EXERCISE DESCRIPTION →
Among the lines below, list those containing the string "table".

EXERCISE DATA →
------------

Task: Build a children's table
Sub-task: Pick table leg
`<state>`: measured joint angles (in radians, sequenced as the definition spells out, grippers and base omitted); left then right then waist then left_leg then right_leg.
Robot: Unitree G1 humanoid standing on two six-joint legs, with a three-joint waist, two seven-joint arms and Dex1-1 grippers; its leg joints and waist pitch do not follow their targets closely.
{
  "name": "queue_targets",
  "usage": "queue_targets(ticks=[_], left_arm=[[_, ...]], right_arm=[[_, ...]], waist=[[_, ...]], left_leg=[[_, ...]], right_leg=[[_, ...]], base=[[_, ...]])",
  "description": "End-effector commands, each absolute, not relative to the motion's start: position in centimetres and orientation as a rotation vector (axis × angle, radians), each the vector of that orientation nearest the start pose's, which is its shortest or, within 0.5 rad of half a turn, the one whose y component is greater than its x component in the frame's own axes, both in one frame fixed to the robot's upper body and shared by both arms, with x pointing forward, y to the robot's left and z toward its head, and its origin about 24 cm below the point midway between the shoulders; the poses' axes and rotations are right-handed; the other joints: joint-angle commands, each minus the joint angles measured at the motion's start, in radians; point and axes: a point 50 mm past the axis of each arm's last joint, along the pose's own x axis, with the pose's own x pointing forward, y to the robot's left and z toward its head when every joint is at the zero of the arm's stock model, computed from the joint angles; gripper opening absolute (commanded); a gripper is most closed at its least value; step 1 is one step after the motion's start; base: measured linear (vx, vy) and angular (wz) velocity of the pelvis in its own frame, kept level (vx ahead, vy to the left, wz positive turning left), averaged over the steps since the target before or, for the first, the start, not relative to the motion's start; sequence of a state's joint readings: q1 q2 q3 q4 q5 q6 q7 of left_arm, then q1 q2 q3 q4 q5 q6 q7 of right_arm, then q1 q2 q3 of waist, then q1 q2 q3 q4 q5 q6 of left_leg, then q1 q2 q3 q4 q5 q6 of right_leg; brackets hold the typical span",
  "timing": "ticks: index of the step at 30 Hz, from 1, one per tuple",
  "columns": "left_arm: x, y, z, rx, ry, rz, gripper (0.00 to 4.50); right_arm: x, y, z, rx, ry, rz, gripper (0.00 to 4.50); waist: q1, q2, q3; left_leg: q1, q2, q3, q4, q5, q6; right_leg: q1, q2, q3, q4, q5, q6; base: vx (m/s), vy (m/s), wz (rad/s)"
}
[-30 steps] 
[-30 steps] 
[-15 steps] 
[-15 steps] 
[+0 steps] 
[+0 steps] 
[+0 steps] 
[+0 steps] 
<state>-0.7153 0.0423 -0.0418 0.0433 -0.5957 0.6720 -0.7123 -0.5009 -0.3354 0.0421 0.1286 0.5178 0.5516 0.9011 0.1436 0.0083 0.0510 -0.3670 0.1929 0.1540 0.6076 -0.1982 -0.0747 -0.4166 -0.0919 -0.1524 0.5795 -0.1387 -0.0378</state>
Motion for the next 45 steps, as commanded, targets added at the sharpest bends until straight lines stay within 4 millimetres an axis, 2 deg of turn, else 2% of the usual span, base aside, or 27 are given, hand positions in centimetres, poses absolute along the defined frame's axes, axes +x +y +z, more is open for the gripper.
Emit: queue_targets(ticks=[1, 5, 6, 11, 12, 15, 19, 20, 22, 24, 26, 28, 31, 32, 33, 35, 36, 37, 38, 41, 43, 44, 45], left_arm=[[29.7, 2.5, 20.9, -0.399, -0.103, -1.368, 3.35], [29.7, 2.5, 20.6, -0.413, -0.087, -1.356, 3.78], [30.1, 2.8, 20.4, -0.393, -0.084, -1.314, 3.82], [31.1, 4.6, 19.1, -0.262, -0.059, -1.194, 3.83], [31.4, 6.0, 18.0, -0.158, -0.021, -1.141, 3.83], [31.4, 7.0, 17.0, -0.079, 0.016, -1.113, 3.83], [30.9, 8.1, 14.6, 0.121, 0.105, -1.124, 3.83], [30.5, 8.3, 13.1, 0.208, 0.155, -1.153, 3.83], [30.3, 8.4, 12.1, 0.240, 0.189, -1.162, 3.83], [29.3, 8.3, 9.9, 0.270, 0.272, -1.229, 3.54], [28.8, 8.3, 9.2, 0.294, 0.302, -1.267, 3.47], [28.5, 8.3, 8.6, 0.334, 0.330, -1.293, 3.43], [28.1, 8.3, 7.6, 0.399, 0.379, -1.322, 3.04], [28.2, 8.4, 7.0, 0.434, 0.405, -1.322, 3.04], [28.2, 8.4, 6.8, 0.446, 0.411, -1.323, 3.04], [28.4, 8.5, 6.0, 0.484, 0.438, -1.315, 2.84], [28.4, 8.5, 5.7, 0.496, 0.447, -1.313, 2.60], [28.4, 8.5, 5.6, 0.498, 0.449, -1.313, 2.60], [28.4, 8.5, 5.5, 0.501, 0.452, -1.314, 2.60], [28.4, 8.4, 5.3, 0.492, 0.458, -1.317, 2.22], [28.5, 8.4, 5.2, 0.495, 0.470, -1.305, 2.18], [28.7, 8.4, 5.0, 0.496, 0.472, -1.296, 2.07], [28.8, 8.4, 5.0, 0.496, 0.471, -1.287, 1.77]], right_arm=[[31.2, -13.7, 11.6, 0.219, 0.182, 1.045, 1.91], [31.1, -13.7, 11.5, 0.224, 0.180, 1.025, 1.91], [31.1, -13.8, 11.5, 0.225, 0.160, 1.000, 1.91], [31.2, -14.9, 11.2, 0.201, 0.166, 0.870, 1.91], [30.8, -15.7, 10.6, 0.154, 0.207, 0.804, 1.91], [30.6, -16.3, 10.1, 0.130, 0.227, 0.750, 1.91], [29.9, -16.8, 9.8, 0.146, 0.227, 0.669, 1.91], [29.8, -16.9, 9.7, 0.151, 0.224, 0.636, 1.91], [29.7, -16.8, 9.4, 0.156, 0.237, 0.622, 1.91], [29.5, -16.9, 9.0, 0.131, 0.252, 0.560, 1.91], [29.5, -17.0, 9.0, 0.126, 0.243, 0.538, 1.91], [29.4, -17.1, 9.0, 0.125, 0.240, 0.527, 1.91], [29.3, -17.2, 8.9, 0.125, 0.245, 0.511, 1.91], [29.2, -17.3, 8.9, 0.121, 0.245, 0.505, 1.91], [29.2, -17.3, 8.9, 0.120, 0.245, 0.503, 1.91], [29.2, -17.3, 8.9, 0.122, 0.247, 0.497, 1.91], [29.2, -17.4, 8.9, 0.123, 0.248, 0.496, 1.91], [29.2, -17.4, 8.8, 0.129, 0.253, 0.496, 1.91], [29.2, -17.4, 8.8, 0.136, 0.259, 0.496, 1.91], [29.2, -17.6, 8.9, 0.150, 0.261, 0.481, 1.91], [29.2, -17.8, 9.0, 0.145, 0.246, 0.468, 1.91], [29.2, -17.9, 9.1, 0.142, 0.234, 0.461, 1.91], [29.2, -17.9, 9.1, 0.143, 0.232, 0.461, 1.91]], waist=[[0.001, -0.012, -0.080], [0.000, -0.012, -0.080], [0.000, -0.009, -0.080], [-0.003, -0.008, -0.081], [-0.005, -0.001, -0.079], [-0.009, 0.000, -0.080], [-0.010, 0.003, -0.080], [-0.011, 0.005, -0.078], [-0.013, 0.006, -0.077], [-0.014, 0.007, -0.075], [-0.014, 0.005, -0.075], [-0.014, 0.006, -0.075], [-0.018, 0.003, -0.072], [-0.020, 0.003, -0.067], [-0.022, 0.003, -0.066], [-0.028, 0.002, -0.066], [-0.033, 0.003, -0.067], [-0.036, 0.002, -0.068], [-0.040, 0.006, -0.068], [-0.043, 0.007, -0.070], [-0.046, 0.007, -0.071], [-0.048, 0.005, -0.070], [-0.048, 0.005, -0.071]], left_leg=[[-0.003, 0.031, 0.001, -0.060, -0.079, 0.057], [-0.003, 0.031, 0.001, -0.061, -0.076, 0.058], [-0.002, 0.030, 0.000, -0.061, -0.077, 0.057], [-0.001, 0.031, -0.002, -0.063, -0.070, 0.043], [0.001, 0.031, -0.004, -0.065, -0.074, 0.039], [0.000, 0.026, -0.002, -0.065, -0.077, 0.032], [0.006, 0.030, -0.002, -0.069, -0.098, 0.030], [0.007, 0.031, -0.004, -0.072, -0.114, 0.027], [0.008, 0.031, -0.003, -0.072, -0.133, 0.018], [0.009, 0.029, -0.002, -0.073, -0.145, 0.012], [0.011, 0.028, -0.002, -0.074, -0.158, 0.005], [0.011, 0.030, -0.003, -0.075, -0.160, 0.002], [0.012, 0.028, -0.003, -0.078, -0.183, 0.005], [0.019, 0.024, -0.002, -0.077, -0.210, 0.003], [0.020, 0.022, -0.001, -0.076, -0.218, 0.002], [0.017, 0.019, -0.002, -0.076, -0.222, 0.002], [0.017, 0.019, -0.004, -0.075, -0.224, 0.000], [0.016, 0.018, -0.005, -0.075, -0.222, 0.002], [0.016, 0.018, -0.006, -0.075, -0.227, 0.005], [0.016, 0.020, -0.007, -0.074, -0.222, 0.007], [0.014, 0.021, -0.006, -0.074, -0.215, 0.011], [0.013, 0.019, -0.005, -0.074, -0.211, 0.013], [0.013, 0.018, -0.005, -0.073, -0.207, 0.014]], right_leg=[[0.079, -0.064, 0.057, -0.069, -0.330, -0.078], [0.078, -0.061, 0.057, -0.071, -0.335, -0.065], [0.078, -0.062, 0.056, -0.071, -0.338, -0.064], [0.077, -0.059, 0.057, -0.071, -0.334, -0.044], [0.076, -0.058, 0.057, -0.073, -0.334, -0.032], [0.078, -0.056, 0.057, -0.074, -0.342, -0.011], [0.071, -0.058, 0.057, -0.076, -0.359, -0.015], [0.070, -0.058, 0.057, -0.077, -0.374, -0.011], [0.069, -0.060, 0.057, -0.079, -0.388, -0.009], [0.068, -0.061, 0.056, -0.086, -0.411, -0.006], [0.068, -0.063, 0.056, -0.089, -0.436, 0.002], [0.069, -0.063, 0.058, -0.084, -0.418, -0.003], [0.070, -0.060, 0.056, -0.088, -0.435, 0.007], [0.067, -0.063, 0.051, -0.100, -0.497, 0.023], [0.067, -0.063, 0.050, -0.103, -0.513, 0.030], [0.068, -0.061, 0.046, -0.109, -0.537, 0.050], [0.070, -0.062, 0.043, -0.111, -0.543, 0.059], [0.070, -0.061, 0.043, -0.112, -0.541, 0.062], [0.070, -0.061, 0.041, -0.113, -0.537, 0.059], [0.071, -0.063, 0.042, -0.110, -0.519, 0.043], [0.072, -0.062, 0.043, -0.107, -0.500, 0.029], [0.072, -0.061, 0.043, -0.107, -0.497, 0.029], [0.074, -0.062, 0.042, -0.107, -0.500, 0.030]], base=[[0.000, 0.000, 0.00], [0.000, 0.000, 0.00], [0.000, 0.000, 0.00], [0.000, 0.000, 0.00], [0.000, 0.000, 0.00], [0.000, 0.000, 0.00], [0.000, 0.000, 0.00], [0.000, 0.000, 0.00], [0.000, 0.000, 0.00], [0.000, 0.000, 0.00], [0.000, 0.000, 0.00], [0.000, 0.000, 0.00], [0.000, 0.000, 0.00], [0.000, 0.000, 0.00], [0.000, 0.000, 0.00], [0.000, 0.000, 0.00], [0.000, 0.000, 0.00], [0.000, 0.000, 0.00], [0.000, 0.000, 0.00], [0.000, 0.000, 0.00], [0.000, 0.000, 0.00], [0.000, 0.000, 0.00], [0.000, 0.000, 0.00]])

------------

RESULT FOR THIS EXERCISE →
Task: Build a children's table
Sub-task: Pick table leg

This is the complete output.